政令(議定)35号は、旧法のように連結市場占有率の要素に集中するのではなく[5]、上記の様々な経済的要素による経済集中取引へのアプローチを調整しています。

経済集中に参加する予定の各事業者の連結市場占有率は、より厳格に検査されます(旧法は「30%以上」ですが、新法は「20%以上」)。

4.  経済集中の予備審査

経済集中の予備審査の結果は、各当事者の不備のない書類の受領日から30日以内に国家競争委員会によって発出されます。その結果は、(i)経済集中の実施許可[6]、又は(ii)経済集中は正式審査を受けなければならない[7]、となります。
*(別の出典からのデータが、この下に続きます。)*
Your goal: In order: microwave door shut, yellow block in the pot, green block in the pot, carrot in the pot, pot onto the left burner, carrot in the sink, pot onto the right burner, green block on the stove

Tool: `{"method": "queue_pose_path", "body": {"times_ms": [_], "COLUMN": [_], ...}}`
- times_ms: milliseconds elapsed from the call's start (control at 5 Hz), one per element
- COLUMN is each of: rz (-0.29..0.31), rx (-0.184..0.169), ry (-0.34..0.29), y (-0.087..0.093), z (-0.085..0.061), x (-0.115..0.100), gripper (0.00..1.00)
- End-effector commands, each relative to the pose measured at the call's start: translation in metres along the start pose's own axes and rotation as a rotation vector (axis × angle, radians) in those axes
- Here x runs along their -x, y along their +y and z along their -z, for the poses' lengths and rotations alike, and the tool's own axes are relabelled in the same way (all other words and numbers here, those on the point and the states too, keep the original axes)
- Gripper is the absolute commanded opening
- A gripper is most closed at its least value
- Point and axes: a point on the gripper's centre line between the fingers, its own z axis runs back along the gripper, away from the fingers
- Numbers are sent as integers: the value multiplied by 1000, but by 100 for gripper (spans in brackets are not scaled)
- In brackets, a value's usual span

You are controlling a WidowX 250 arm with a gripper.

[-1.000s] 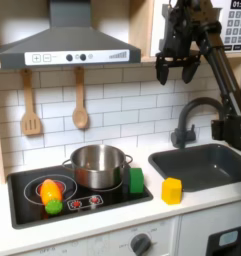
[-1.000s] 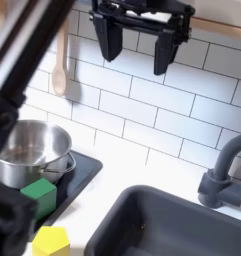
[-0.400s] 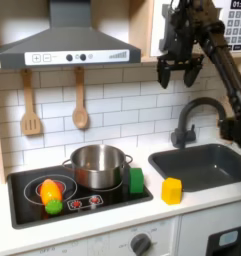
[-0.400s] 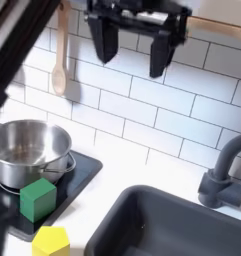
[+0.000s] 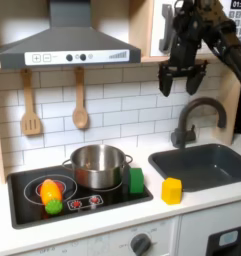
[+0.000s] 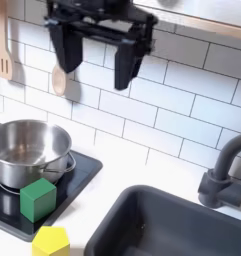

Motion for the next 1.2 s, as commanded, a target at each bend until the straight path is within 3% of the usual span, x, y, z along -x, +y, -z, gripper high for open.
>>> {"method": "queue_pose_path", "body": {"times_ms": [0,600,1000], "rz": [-1,10,-1], "rx": [-11,-9,-18], "ry": [24,54,43], "y": [6,5,8], "z": [0,6,8], "x": [20,60,67], "gripper": [100,100,100]}}
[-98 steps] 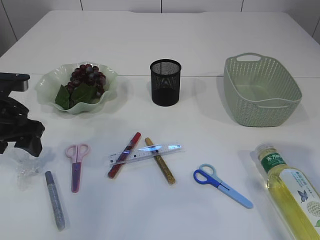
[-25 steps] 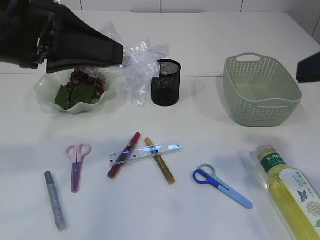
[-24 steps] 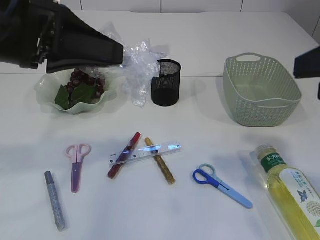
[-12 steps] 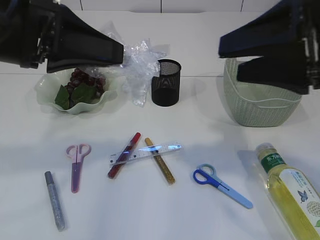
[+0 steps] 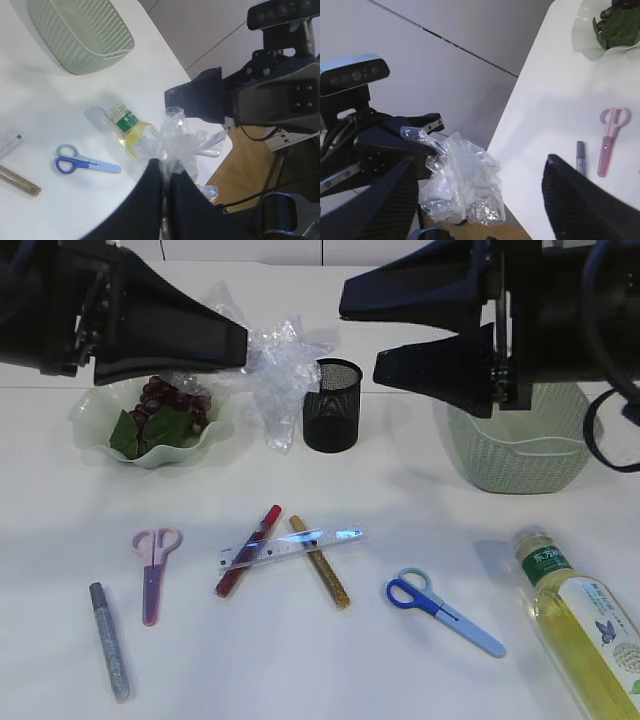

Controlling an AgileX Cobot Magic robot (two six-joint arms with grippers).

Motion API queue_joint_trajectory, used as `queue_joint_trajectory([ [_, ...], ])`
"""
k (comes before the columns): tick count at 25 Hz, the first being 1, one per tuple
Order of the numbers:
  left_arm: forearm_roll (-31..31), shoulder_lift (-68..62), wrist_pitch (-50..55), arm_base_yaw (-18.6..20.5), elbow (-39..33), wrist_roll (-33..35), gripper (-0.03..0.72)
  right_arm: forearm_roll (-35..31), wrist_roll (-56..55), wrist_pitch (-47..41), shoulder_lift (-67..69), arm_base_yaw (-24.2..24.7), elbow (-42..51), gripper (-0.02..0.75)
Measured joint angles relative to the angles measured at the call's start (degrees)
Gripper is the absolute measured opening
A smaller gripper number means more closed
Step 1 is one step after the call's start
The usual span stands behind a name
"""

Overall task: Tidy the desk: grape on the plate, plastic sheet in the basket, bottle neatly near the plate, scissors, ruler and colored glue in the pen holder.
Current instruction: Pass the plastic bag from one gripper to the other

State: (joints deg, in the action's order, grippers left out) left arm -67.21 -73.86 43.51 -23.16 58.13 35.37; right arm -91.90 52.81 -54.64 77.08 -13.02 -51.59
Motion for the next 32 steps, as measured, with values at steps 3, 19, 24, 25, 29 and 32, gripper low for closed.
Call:
queue_joint_trajectory([
  [3, -0.12, 0.00, 0.00, 0.00, 0.00, 0.11, -0.006, -2.46, 0.86, -2.39, 2.11, 0.00, 0.00, 0.598],
  [19, -0.12, 0.00, -0.63, 0.00, 0.00, 0.63, -0.006, -4.46, 4.52, -5.14, 5.16, -4.56, 0.00, 0.595],
  [24, -0.38, 0.00, -0.67, 0.00, 0.00, 0.72, -0.006, -7.45, 5.32, -5.23, 6.37, -5.10, -0.17, 0.592],
  [25, -0.66, 0.00, -0.67, 0.00, 0.00, 0.72, -0.006, -7.71, 5.42, -5.23, 6.37, -5.10, -0.17, 0.587],
  [29, -1.89, 0.00, -0.67, 0.00, 0.00, 0.72, -0.006, -8.05, 5.64, -5.23, 6.37, -5.19, -0.17, 0.512],
  [32, -2.04, 0.00, -0.76, 0.00, 0.00, 0.83, -0.006, -8.55, 5.77, -5.23, 6.37, -5.67, -0.17, 0.422],
])
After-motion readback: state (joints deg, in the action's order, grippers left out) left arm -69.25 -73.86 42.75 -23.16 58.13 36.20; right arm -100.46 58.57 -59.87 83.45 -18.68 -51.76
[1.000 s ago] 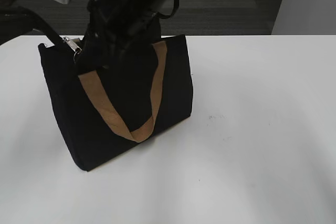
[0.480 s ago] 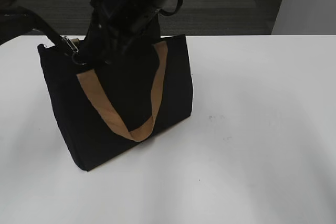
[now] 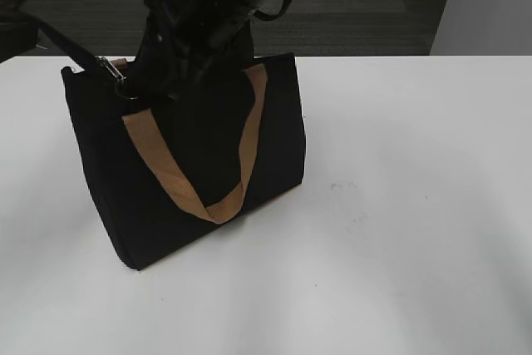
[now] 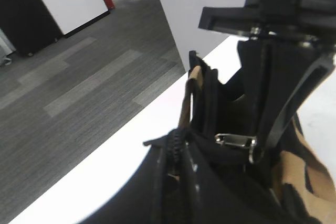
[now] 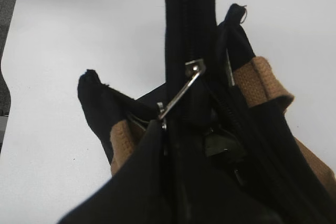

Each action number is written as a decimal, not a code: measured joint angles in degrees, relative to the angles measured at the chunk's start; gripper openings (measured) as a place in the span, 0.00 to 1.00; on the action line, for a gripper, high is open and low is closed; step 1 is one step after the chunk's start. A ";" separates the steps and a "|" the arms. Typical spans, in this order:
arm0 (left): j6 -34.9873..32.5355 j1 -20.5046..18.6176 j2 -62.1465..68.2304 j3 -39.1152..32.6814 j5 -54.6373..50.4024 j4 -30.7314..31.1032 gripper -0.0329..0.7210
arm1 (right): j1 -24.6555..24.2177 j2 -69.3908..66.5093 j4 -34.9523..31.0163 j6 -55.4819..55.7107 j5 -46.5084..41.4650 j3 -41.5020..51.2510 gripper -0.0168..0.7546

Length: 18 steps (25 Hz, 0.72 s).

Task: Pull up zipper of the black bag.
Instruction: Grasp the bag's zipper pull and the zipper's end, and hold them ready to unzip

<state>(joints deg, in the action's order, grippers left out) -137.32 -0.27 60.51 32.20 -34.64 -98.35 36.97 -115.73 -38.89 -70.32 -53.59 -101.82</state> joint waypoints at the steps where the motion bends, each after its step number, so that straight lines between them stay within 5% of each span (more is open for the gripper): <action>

予備審査の後に、国家競争委員会が正式審査の実施が必要であると決定した場合には、最終結果が発出される前に、予備審査結果発出の日から90日以内(複雑な事案の場合は60日を超えない期限の延長が認められますが、書面で各当事者に通知しなければなりません)に正式審査が実施されます。

5.  競争制限協定

政令(議定)35号は、競争制限協定のかなりの程度の競争制限作用又は競争制限作用を惹起する可能性の評価の詳細を規定します[8]。しかしながら、この政令(議定)で注意すべき新たな点の一つは、競争制限協定の安全な「枠」、言い方を変えれば、競争制限協定がかなりの程度の競争制限作用又は競争制限作用を惹起する可能性をないと看做される場合、を規定していることです。それに従えば、(i)5%より少ない連結市場占有率である水平的競争協定。又は(ii) 15%より少ない連結市場占有率である垂直的制限協定は、かなりの程度の競争制限作用を惹起しないと解されます。

結論

競争法が一般的に述べ、政令(議定)35号が個別的に案内しようとするもので最も大きな変化は、厳格な方法で経済集中取引を審査することです。具体的な各規定は、経済集中の通知範囲、支配に関する定義、事業者の審査、かなりの市場占有率を確定する規定に関する外国法令を受け入れる性質を有し、国家管理の観点からも、新法の調整範囲に属する関連取引を実施する企業の観点からも、明確で実施可能性のある競争についての規定の体系を作り出しています。


[1] 政令(議定)35号の第2条1項

[2] 政令(議定)116号の第34条。

[3] 2018年競争法第26条、政令(議定)35号第12条。

[4] 1992年のアメリカ合衆国司法省及び商業委員会の吸収合併に関するガイドライン、事業者の集中性の審査に関する欧州評議会の規定139/2004を参照してください。

[5] 2004年競争法第20条。

[6] 政令(議定)35号第14条2号になる経済集中を実施できる場合を参照してください。

[7] 競争法第37条、政令(議定)35条第14条4項。

[8] 政令(議定)35号第11条2項。